Action-Driven Processes for Continuous-Time Control
Ruimin He, Shaowei Lin
TL;DR
The paper addresses the challenge of unifying continuous-time state dynamics with discrete decision actions by introducing Action-Driven Processes (ADPs). It develops two equivalent formulations of ADPs and situates them relative to MDPs, illustrating how reinforcement learning can be viewed through a variational-inference lens in continuous time. The key contribution is showing that maximum-entropy reinforcement learning emerges from KL-regularized inference on ADPs, with spiking neural networks used as representative examples.
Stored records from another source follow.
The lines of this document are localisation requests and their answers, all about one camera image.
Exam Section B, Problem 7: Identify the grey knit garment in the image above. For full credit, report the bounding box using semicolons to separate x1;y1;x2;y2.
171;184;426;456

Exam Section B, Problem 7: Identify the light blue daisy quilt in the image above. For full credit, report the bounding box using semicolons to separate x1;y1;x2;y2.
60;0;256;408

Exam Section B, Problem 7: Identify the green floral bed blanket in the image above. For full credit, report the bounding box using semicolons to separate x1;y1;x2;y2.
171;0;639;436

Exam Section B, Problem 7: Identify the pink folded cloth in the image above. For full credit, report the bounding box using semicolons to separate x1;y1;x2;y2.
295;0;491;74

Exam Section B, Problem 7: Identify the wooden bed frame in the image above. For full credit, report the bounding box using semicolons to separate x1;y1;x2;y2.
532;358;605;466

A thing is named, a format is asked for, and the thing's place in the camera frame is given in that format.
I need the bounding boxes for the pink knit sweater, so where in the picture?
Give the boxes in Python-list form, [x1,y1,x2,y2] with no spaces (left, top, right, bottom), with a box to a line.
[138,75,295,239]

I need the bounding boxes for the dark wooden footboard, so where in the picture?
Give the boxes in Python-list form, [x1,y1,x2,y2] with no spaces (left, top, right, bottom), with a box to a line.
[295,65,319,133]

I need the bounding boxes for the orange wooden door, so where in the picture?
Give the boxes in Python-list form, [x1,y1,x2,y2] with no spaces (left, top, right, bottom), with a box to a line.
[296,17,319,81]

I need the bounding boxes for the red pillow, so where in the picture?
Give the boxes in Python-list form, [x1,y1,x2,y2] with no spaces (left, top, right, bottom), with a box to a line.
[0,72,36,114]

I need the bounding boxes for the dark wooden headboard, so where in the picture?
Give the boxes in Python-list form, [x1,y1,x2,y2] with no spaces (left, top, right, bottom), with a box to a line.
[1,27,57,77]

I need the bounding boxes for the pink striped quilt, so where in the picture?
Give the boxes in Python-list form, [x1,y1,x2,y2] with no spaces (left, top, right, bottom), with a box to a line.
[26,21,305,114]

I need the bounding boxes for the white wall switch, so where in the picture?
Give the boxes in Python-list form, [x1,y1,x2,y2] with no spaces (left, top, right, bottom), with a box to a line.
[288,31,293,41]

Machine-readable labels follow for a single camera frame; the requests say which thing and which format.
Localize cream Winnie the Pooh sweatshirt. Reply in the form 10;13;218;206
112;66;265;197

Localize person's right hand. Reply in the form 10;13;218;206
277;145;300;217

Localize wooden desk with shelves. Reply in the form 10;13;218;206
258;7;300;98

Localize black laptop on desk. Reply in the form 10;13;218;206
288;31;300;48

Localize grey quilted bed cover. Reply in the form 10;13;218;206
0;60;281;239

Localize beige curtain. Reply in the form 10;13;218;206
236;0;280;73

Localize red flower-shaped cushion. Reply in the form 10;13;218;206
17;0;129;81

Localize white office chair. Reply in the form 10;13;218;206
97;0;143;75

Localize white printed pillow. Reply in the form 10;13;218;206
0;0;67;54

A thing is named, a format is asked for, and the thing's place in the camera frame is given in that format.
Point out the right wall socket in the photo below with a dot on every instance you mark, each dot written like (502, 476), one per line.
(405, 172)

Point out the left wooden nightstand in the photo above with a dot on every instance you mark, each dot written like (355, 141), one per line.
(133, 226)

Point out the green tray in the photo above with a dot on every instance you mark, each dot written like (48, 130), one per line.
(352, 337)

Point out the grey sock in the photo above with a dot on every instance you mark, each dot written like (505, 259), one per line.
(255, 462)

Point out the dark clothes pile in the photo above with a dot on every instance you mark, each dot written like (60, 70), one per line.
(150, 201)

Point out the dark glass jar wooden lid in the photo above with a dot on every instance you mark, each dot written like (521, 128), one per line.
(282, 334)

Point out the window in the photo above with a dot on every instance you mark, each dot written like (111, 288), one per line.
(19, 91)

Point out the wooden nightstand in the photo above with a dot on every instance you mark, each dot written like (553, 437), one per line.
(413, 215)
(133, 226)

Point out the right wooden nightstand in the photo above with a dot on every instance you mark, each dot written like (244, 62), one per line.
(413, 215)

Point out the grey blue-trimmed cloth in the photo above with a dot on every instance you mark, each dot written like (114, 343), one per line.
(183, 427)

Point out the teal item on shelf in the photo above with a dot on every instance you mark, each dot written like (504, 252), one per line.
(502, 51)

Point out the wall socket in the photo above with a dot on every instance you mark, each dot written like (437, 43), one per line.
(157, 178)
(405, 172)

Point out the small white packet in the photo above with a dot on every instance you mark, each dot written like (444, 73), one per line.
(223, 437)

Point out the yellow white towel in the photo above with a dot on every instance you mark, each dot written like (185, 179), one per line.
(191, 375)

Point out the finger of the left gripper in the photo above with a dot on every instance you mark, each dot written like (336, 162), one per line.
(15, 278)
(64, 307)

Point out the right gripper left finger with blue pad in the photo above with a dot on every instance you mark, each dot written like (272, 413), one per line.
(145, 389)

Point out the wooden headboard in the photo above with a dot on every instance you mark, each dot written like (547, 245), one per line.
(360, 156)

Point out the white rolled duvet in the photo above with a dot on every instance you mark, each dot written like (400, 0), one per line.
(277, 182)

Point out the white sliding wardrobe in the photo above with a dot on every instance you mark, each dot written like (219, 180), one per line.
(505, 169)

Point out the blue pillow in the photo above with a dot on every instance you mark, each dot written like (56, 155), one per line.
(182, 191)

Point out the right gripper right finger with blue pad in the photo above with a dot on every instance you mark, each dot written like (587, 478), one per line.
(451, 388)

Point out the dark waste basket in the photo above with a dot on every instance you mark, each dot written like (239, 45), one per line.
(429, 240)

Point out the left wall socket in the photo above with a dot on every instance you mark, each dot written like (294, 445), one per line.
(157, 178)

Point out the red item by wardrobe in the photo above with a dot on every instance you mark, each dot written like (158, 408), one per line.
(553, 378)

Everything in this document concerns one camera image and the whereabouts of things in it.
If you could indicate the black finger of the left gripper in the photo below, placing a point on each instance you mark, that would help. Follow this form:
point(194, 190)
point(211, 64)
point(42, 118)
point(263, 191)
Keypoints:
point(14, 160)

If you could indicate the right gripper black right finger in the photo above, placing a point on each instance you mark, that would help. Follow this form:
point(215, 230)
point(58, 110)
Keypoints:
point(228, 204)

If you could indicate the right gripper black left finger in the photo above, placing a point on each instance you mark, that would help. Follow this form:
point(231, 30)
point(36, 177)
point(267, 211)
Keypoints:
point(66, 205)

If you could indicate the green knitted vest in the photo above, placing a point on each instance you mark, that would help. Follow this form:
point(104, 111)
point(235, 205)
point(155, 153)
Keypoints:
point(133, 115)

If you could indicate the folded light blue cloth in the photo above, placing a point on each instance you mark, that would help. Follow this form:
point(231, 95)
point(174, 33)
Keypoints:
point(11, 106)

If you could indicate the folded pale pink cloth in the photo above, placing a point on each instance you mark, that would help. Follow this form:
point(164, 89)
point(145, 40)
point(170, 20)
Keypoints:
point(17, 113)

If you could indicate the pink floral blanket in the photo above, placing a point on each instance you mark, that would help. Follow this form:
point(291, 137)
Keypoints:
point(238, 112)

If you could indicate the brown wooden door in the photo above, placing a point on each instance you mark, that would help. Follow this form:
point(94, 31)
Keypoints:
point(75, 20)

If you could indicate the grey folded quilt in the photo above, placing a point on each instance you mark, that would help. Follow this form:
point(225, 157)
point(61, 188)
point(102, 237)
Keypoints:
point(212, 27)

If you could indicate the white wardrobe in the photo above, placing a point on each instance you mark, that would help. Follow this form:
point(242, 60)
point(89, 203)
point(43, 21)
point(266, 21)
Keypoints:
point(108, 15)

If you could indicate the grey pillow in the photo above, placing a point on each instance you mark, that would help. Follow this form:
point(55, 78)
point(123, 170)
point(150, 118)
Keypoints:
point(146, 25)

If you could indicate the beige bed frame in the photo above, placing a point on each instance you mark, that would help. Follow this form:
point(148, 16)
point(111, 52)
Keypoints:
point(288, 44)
This framework offers a principled, time-continuous approach to learning in action-driven systems and points toward future work in algorithm design and diagrammatic, category-theoretic foundations for ADPs.
Abstract
At the heart of reinforcement learning are actions -- decisions made in response to observations of the environment. Actions are equally fundamental in the modeling of stochastic processes, as they trigger discontinuous state transitions and enable the flow of information through large, complex systems. In this paper, we unify the perspectives of stochastic processes and reinforcement learning through action-driven processes, and illustrate their application to spiking neural networks. Leveraging ideas from control-as-inference, we show that minimizing the Kullback-Leibler divergence between a policy-driven true distribution and a reward-driven model distribution for a suitably defined action-driven process is equivalent to maximum entropy reinforcement learning.